[Task goal] Scan the listing below. Report each line that includes "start".
_ _ _
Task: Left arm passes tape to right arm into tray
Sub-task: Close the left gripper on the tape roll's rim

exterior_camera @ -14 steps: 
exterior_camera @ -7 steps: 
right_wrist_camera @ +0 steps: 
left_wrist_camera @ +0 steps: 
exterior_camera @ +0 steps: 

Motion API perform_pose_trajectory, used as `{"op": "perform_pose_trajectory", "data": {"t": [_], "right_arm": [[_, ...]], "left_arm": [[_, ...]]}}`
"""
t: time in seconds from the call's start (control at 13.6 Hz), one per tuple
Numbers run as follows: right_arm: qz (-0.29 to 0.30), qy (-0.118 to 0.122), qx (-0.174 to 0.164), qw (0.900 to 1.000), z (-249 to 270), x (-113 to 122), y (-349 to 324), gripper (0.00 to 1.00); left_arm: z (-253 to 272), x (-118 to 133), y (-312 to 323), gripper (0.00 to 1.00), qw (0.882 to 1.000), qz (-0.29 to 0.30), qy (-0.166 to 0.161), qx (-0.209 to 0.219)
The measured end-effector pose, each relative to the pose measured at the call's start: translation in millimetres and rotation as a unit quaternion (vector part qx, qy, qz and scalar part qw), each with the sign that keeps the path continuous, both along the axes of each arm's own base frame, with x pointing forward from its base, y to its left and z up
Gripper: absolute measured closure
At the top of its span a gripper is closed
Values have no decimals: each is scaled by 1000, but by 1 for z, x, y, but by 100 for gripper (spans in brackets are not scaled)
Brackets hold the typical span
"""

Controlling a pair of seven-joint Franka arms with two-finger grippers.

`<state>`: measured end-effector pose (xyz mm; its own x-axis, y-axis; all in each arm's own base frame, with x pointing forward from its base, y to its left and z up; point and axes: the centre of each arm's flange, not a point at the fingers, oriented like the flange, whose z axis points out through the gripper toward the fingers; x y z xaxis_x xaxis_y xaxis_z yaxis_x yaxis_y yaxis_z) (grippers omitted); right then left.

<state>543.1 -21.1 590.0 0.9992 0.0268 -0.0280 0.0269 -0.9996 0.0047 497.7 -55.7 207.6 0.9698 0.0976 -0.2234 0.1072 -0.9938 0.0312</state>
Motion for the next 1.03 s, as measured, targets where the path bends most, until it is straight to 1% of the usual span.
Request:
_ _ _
[Task response]
t: time in seconds from the call's start (control at 13.6 Hz), one per tuple
The measured end-effector pose, each relative to the pose measured at the call's start: translation in millimetres and rotation as a unit quaternion (vector part qx, qy, qz and scalar part qw), each with the sign that keeps the path continuous, both along the axes of each arm's own base frame, with x pointing forward from its base, y to its left and z up

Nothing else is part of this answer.